Вернувшись в Балчуговский завод, Кишкин принялся за дело.
Конец апреля выдался теплый и ясный. Компанейские работы уже шли полным ходом, главным образом за Фотьянкой, где по обоим берегам Балчуговки залегали богатейшие россыпи. Ввиду наступления первого мая поисковые партии сосредоточивались в Фотьянке, потому что отсюда до грани Кедровской дачи было рукой подать, то есть всего верст двенадцать. Первым на Фотьянку явился знаменитый скупщик Ястребов и занял квартиру в лучшем доме, именно у Петра Васильича. Баушка Лукерья не хотела его пускать из страха перед Родионом Потапычем, но Петр Васильич, жадный до денег, так взъелся на мать, что старуха не устояла.
– Што мы, разве невольники какие для твоего Родиона-то Потапыча? – выкрикивал Петр Васильич. – Ему хорошо, так и другим тоже надо… Как собака лежит на сене: сам не ест и другим не дает. Продался конпании и знать ничего не хочет… Захудал народ вконец, взять хоть нашу Фотьянку, а кто цены-то ставит? У него лишнего гроша никто еще не заработал…

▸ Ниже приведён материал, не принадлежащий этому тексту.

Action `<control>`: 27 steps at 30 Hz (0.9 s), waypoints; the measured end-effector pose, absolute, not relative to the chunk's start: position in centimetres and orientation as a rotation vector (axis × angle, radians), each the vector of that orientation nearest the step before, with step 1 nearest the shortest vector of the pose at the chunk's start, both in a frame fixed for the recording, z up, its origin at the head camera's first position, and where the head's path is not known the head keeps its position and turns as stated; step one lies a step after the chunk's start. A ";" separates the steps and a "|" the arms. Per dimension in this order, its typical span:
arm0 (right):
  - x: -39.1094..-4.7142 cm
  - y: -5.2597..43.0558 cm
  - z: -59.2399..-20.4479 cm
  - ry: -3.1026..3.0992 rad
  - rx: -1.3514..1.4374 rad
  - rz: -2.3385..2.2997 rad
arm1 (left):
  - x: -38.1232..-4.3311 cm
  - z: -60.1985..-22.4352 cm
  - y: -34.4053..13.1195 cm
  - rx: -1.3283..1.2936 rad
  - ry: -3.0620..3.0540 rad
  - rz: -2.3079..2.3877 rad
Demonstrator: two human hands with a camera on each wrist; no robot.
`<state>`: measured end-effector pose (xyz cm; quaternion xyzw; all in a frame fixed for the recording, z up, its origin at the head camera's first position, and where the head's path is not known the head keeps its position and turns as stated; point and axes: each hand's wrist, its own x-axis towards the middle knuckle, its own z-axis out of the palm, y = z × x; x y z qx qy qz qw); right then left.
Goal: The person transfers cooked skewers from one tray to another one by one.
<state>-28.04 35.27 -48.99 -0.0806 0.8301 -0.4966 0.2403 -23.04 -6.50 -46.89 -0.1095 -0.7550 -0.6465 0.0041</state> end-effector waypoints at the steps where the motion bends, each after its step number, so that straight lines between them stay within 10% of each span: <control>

– По кабакам бы меньше пропивали!
– Кабак тут не причина, мамынька… Подшибся народ вконец, вот из последних и конпанятся по кабакам. Все одно за конпанией-то пропадом пропадать… И наше дело взять: какая нам такая печаль до Родиона Потапыча, когда с Ястребова ты в месяц цалковых пятнадцать получишь. Такого случая не скоро дождешься… В другой раз Кедровскую дачу не будем открывать.
Старуха сдалась, потому что на Фотьянке деньги стоили дорого. Ястребов действительно дал пятнадцать рублей в месяц да еще сказал, что будет жить только наездом. Приехал Ястребов на тройке в своем тарантасе и произвел на всю Фотьянку большое впечатление, точно этим приездом открывалась в истории кондового варнацкого гнезда новая эра. Держал себя Ястребов настоящим барином и сыпал деньгами направо и налево.
– Ну, баушка, будем жить-поживать да добра наживать, – весело говорил он, располагая свои пожитки в чистой горнице.
– А я тебе вот что скажу, Никита Яковлич, – ответила старуха, – жить живи себе на здоровье, а только боюсь я…
– Чего испугалась-то прежде времени, баушка?
– Да как же, начнешь золото скупать… И нас засудят.
Ястребов засмеялся.
– Ну, этого у меня заведенья не полагается, баушка, – успокоил он, – у меня один закон для всех: кто из рабочих только нос покажет с краденым золотом – шабаш. Штобы и духу его не было… У меня строго, баушка.